На всемирном поприще. Петербург — Париж — Милан,

22
18
20
22
24
26
28
30

— Дело в том, что готовится новая экспедиция, под начальством Гарибальди.

— Гарибальди! Да, да, да… Понимаю! Еще в Милане я слышал кое-что о какой-то таинственной экспедиции. Но у меня было в эти дни столько других хлопот, что я не обратил на это внимания. К тому же я думал, что это одна пустая болтовня.

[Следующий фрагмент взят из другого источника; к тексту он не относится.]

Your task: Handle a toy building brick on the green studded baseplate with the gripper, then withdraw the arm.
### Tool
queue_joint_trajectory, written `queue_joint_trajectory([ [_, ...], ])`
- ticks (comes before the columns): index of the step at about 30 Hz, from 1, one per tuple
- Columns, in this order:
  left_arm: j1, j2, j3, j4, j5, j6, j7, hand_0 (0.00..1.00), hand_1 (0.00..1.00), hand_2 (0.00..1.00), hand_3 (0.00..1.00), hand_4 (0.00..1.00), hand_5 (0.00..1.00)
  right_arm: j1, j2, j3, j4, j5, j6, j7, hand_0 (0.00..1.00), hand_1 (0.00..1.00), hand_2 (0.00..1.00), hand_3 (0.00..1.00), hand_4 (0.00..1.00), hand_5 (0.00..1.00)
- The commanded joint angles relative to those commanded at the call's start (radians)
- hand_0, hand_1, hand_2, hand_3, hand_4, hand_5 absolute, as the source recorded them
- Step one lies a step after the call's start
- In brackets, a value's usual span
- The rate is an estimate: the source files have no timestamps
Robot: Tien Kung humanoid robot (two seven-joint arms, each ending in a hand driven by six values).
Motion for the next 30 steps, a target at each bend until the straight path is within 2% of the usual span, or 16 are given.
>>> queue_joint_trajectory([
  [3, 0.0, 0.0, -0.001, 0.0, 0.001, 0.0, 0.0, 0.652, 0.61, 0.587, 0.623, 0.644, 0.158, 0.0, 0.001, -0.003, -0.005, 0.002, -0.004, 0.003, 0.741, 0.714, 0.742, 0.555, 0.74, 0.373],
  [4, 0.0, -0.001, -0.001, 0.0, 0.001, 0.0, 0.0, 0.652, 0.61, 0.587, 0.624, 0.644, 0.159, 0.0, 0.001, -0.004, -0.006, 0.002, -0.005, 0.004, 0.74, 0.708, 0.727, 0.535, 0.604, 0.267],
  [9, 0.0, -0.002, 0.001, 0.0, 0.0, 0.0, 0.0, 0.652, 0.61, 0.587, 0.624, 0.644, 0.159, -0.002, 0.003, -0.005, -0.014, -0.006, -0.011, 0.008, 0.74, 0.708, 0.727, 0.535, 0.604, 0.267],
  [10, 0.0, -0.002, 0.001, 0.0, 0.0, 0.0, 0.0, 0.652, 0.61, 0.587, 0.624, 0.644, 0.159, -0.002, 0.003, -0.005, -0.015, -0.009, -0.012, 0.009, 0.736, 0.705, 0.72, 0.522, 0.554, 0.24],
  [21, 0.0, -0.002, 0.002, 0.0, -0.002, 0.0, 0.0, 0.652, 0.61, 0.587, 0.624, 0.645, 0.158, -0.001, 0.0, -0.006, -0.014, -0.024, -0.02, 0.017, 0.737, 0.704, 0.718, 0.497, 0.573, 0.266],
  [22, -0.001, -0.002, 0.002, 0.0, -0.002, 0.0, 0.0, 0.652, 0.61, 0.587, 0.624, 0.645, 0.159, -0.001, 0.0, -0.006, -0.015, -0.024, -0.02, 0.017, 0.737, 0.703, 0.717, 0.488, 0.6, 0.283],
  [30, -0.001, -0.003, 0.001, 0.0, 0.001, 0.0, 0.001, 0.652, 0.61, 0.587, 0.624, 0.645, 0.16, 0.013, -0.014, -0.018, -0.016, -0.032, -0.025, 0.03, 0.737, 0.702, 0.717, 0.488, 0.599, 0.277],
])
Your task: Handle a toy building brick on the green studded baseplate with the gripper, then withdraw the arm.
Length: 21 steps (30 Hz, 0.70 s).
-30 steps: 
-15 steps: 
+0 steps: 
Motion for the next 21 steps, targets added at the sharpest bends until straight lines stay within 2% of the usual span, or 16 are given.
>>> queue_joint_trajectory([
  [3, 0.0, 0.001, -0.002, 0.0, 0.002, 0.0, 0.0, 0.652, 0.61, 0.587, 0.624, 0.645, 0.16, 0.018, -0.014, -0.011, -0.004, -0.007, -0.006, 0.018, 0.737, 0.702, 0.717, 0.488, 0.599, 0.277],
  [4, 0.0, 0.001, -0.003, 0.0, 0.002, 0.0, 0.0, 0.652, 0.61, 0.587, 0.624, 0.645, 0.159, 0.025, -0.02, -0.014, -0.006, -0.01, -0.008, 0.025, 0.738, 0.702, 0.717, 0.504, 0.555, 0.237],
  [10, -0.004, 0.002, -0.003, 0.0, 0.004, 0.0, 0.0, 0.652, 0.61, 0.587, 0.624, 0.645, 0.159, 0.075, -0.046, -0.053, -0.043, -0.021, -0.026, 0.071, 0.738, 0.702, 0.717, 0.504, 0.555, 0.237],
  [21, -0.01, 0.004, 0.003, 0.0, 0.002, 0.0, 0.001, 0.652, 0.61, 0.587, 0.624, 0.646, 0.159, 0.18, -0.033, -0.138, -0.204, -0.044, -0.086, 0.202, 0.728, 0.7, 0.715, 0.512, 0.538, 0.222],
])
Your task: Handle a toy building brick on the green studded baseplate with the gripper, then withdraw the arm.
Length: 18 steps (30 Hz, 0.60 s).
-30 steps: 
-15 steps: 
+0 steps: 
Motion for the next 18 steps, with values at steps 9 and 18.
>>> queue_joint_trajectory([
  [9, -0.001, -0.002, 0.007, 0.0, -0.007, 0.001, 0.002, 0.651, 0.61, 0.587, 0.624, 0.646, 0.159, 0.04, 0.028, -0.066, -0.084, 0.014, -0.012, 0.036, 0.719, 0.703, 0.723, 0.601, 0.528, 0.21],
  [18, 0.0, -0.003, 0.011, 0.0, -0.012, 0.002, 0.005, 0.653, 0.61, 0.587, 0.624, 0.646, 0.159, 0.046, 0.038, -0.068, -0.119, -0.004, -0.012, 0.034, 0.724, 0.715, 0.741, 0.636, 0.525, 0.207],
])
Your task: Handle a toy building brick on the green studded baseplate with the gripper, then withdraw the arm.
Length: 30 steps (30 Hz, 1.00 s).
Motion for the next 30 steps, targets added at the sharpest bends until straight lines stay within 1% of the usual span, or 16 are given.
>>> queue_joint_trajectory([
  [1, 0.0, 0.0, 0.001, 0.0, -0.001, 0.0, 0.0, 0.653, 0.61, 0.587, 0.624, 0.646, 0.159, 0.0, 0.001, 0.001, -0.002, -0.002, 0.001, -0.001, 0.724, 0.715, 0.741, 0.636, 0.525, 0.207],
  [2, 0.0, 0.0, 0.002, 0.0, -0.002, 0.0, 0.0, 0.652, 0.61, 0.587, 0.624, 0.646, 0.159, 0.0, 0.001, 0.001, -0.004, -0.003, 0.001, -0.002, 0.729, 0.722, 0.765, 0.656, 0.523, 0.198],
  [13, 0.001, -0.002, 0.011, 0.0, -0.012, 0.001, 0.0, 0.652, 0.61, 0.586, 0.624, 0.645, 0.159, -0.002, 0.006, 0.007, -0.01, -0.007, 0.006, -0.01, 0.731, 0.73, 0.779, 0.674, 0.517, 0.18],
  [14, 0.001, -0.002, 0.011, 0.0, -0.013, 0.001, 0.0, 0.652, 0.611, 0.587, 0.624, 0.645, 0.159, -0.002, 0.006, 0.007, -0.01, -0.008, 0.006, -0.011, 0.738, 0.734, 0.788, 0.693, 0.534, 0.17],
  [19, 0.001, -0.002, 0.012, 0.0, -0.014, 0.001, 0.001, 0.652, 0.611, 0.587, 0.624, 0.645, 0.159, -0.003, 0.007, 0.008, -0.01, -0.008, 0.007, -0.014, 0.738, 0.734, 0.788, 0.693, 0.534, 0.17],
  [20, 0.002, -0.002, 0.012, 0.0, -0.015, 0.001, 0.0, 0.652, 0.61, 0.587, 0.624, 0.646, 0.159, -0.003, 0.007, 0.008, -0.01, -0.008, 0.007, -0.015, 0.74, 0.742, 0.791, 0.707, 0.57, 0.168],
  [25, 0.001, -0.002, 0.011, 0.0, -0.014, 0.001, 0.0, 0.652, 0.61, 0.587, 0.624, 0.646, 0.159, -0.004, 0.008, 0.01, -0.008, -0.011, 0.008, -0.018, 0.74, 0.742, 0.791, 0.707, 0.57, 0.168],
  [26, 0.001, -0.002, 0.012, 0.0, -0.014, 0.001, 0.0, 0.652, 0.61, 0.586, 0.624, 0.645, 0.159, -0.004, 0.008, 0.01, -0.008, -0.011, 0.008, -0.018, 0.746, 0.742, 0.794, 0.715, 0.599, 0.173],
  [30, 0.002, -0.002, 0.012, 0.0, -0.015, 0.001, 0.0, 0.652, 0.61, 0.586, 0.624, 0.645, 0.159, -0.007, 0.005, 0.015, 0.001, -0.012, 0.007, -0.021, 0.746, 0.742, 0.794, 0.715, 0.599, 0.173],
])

— Какая болтовня! Нужно тебе сказать, что синьор Федерико нарочно приехал из Брешии в Сесто-Календе[189] и остановился у своего друга, священника.

— Федерико женился?

— Да, и жена с ним. Синьора Джулия остается в Сесто у дона Луиджи, а муж ездит взад и вперед из Сесто в Геную и обратно.

— Как! Зачем?

— Известно, зачем: уговориться с Гарибальди и со штабом.

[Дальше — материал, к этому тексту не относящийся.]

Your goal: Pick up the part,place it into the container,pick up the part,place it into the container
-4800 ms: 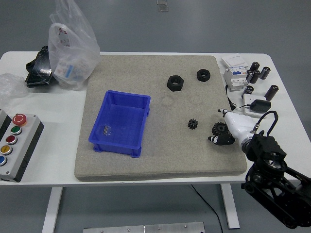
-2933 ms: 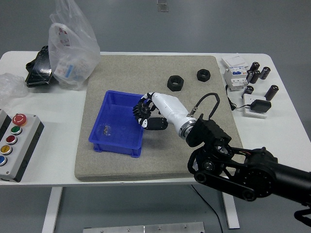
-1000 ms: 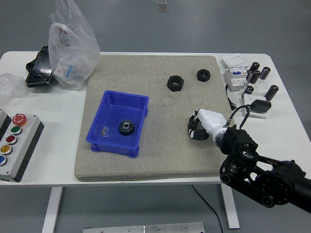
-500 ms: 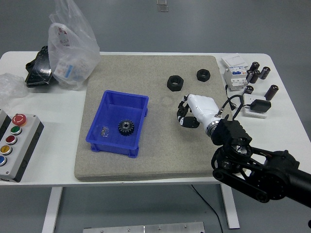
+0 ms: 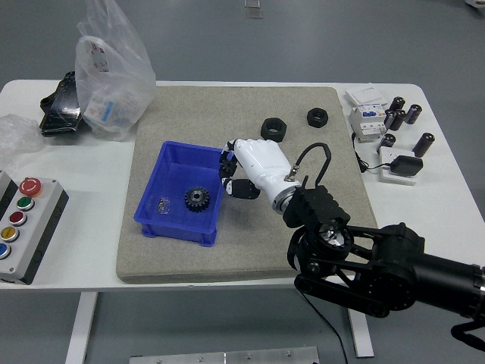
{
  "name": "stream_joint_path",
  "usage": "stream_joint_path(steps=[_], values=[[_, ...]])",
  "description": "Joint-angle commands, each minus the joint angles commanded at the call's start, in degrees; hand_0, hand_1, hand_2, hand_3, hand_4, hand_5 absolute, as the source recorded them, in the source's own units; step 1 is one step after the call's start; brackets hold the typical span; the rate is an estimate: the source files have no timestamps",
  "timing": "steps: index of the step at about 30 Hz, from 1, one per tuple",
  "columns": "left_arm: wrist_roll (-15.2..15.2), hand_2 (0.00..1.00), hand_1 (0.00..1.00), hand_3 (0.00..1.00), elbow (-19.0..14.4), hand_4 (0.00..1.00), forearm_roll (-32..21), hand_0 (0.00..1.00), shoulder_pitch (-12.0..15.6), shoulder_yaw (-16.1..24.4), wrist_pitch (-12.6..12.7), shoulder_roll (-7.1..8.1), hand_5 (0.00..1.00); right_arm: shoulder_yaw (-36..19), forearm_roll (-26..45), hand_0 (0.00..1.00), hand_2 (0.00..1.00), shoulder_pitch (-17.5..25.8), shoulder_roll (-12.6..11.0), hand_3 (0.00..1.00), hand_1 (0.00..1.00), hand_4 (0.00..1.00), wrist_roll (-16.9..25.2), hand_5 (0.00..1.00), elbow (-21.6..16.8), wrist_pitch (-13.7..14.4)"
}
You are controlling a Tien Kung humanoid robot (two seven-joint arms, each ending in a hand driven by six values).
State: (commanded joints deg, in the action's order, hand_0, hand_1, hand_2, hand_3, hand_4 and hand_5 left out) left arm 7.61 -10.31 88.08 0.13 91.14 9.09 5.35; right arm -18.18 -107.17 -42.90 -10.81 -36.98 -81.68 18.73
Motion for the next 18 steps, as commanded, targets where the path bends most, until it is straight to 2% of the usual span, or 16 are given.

— Да, а куда направляется экспедиция?

— Неизвестно. Но что нам за дело? Гарибальди знает — и этого достаточно.

— Совершенно согласен. Ты, Валентин, тоже едешь?

— Разумеется.

— А Федерико?

— Синьор Федерико пойдет после, с другой экспедицией. Гарибальди желает, чтобы он оставался в Генуе собирать людей и деньги. Сначала тот не хотел и слушать; но под конец должен был согласиться, тем более, что дон Луиджи тоже стал уговаривать его. Насколько я мог понять, он уйдет после с Медичи.

— В таком случай остаешься и ты?

— Нет, нет. Я еду с первой экспедицией: с Гарибальди, Биксио, Сиртори[190], Тюрром[191] и прочими. Я объявил уже это синьору Федерико и он ответил мне, что хотя ему и жаль расставаться со мною, но что я совершенно свободен располагать собой.

— А сколько вас будет?

— Да кто его знает! Во всяком случае, едва ли будет больше тысячи.

— Немного, черт возьми!

— Ну, да что значит число, когда с нами генерал! (Так звали Гарибальди его воины).

— Видишь ли, — продолжал Валентин, — генерал любит, чтоб у него было мало людей (лишь бы они были надежны), чтобы делать свои быстрые и неожиданные нападения, для которых он, кажется, рожден… ну, да и ты сам знаешь это.